§ **Activity**
The answer should consist of each line from the data below that includes "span".

§ **Given material**
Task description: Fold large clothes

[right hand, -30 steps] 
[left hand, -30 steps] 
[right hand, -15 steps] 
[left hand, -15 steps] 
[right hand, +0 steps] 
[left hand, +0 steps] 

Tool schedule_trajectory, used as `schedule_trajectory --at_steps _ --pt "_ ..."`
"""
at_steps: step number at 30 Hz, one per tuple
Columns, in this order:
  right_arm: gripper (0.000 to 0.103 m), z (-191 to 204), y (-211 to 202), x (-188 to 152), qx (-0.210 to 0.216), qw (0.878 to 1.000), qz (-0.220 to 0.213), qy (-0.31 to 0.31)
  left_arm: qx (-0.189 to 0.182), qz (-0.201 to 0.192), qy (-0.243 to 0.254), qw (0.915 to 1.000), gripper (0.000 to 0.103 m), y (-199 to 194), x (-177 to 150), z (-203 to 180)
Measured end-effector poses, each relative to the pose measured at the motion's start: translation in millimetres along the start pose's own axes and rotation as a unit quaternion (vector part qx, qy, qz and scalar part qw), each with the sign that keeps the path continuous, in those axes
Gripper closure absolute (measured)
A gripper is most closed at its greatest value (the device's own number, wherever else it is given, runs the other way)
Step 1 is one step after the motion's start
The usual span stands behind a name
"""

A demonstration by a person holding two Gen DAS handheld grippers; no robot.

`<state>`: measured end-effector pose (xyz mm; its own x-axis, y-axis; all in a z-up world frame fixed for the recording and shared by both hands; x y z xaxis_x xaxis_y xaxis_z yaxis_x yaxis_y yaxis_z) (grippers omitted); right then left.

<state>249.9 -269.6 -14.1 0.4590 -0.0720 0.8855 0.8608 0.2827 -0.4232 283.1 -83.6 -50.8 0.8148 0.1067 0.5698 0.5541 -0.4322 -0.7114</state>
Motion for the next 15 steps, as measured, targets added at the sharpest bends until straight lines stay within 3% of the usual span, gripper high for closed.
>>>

§ **Task answer**
The usual span stands behind a name
Motion for the next 15 steps, as measured, targets added at the sharpest bends until straight lines stay within 3% of the usual span, gripper high for closed.

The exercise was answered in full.